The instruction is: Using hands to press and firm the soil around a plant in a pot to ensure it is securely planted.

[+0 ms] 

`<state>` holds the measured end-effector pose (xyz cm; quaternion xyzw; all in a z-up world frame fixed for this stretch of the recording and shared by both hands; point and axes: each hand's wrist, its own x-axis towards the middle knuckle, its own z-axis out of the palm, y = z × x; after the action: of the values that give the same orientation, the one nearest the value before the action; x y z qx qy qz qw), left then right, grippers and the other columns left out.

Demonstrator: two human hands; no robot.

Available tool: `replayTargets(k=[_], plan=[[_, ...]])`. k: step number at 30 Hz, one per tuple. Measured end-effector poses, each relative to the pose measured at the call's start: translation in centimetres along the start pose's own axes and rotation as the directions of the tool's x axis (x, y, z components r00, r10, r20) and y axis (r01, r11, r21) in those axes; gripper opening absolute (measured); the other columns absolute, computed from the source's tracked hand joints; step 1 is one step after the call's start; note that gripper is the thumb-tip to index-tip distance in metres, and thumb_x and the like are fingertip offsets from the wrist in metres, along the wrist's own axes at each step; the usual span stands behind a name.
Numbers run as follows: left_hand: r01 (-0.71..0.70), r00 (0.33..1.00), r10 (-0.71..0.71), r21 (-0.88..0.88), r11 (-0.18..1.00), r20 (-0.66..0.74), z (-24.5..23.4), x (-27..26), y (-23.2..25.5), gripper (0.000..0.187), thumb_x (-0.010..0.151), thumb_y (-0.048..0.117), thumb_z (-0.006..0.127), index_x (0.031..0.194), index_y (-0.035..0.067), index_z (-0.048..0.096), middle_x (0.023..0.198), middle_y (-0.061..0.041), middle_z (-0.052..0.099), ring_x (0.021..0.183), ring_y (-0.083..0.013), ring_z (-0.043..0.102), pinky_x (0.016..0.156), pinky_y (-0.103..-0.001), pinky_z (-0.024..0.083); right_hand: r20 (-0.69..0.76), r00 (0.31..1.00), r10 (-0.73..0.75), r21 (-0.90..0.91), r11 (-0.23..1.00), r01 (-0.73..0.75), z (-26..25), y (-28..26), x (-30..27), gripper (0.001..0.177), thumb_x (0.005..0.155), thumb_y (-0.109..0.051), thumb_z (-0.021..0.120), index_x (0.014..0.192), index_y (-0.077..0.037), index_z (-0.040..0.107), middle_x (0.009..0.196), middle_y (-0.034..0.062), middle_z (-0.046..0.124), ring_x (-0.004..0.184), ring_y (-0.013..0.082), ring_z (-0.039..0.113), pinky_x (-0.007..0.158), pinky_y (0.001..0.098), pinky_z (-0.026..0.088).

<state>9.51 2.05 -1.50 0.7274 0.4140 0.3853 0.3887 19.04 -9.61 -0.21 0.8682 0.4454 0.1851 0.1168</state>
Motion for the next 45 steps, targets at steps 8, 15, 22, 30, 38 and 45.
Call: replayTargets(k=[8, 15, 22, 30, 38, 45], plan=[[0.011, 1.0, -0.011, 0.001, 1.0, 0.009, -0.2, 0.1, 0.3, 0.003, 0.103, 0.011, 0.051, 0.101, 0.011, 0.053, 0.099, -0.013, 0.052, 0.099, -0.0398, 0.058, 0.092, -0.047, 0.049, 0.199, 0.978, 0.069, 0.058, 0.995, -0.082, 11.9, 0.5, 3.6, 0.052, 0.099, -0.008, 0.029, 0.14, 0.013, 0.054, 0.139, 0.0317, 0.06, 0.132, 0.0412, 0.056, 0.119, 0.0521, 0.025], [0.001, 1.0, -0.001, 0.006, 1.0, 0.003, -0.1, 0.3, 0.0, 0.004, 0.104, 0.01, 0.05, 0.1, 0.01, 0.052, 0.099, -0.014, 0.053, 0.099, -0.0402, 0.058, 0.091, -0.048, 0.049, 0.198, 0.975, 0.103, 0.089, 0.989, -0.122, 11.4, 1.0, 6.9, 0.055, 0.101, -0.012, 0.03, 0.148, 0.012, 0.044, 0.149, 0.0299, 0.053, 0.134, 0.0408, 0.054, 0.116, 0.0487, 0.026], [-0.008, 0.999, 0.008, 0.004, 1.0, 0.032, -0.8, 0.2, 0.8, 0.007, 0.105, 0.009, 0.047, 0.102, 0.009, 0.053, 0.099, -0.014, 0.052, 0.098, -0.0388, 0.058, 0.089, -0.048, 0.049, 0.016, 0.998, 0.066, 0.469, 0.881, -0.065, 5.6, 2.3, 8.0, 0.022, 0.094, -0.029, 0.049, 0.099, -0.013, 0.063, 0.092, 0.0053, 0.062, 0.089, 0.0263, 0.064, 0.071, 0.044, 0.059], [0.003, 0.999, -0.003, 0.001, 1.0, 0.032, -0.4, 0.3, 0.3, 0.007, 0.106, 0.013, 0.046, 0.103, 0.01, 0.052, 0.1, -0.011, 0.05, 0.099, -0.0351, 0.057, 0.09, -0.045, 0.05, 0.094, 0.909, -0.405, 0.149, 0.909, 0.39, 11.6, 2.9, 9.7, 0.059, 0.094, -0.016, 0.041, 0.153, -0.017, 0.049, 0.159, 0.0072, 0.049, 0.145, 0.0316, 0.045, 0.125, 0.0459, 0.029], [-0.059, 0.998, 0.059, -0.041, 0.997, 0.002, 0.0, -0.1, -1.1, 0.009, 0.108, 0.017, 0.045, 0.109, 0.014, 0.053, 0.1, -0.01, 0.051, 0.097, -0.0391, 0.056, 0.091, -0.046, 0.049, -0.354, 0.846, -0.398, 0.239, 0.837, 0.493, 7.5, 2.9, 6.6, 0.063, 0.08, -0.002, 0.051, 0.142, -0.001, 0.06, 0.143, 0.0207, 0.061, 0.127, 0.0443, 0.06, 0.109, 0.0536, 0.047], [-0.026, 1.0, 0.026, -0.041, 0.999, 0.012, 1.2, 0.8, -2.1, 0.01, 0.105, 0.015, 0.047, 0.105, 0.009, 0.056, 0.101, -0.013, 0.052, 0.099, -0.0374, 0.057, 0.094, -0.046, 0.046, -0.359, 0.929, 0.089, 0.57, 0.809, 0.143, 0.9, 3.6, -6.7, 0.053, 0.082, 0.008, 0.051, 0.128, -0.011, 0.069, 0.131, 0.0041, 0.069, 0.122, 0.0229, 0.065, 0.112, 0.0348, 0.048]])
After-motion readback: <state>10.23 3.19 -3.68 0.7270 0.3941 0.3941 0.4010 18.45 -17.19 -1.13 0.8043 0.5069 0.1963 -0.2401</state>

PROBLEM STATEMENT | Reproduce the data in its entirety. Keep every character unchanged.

WRITTEN ANSWER |
The instruction is: Using hands to press and firm the soil around a plant in a pot to ensure it is securely planted.

[+0 ms] 

`<state>` holds the measured end-effector pose (xyz cm; quaternion xyzw; all in a z-up world frame fixed for this stretch of the recording and shared by both hands; point and axes: each hand's wrist, its own x-axis towards the middle knuckle, its own z-axis out of the palm, y = z × x; after the action: of the values that give the same orientation, the one nearest the value before the action; x y z qx qy qz qw), left then right, grippers and the other columns left out.

Demonstrator: two human hands; no robot.

Available tool: `replayTargets(k=[_], plan=[[_, ...]])`. k: step number at 30 Hz, one per tuple. Measured end-effector poses, each relative to the pose measured at the call's start: translation in centimetres along the start pose's own axes and rotation as the directions of the tool's x axis (x, y, z components r00, r10, r20) and y axis (r01, r11, r21) in those axes; gripper opening absolute (measured); the other columns absolute, computed from the source's tracked hand joints; step 1 is one step after the call's start; note that gripper is the thumb-tip to index-tip distance in metres, and thumb_x and the like are fingertip offsets from the wrist in metres, along the wrist's own axes at each step; the usual span stands behind a name.
Numbers run as follows: left_hand: r01 (-0.71..0.70), r00 (0.33..1.00), r10 (-0.71..0.71), r21 (-0.88..0.88), r11 (-0.18..1.00), r20 (-0.66..0.74), z (-24.5..23.4), x (-27..26), y (-23.2..25.5), gripper (0.000..0.187), thumb_x (-0.010..0.151), thumb_y (-0.048..0.117), thumb_z (-0.006..0.127), index_x (0.031..0.194), index_y (-0.035..0.067), index_z (-0.048..0.096), middle_x (0.023..0.198), middle_y (-0.061..0.041), middle_z (-0.052..0.099), ring_x (0.021..0.183), ring_y (-0.083..0.013), ring_z (-0.043..0.102), pinky_x (0.016..0.156), pinky_y (-0.103..-0.001), pinky_z (-0.024..0.083); right_hand: r20 (-0.69..0.76), r00 (0.31..1.00), r10 (-0.73..0.75), r21 (-0.90..0.91), r11 (-0.23..1.00), r01 (-0.73..0.75), z (-26..25), y (-28..26), x (-30..27), gripper (0.001..0.177), thumb_x (0.005..0.155), thumb_y (-0.109..0.051), thumb_z (-0.021..0.120), index_x (0.014..0.192), index_y (-0.077..0.037), index_z (-0.040..0.107), middle_x (0.009..0.196), middle_y (-0.034..0.062), middle_z (-0.046..0.124), ring_x (-0.004..0.184), ring_y (-0.013..0.082), ring_z (-0.039..0.113), pinky_x (-0.007..0.158), pinky_y (0.001..0.098), pinky_z (-0.026..0.088).

<state>9.51 2.05 -1.50 0.7274 0.4140 0.3853 0.3887 19.04 -9.61 -0.21 0.8682 0.4454 0.1851 0.1168</state>
Motion for the next 45 steps, targets at steps 8, 15, 22, 30, 38 and 45.
Call: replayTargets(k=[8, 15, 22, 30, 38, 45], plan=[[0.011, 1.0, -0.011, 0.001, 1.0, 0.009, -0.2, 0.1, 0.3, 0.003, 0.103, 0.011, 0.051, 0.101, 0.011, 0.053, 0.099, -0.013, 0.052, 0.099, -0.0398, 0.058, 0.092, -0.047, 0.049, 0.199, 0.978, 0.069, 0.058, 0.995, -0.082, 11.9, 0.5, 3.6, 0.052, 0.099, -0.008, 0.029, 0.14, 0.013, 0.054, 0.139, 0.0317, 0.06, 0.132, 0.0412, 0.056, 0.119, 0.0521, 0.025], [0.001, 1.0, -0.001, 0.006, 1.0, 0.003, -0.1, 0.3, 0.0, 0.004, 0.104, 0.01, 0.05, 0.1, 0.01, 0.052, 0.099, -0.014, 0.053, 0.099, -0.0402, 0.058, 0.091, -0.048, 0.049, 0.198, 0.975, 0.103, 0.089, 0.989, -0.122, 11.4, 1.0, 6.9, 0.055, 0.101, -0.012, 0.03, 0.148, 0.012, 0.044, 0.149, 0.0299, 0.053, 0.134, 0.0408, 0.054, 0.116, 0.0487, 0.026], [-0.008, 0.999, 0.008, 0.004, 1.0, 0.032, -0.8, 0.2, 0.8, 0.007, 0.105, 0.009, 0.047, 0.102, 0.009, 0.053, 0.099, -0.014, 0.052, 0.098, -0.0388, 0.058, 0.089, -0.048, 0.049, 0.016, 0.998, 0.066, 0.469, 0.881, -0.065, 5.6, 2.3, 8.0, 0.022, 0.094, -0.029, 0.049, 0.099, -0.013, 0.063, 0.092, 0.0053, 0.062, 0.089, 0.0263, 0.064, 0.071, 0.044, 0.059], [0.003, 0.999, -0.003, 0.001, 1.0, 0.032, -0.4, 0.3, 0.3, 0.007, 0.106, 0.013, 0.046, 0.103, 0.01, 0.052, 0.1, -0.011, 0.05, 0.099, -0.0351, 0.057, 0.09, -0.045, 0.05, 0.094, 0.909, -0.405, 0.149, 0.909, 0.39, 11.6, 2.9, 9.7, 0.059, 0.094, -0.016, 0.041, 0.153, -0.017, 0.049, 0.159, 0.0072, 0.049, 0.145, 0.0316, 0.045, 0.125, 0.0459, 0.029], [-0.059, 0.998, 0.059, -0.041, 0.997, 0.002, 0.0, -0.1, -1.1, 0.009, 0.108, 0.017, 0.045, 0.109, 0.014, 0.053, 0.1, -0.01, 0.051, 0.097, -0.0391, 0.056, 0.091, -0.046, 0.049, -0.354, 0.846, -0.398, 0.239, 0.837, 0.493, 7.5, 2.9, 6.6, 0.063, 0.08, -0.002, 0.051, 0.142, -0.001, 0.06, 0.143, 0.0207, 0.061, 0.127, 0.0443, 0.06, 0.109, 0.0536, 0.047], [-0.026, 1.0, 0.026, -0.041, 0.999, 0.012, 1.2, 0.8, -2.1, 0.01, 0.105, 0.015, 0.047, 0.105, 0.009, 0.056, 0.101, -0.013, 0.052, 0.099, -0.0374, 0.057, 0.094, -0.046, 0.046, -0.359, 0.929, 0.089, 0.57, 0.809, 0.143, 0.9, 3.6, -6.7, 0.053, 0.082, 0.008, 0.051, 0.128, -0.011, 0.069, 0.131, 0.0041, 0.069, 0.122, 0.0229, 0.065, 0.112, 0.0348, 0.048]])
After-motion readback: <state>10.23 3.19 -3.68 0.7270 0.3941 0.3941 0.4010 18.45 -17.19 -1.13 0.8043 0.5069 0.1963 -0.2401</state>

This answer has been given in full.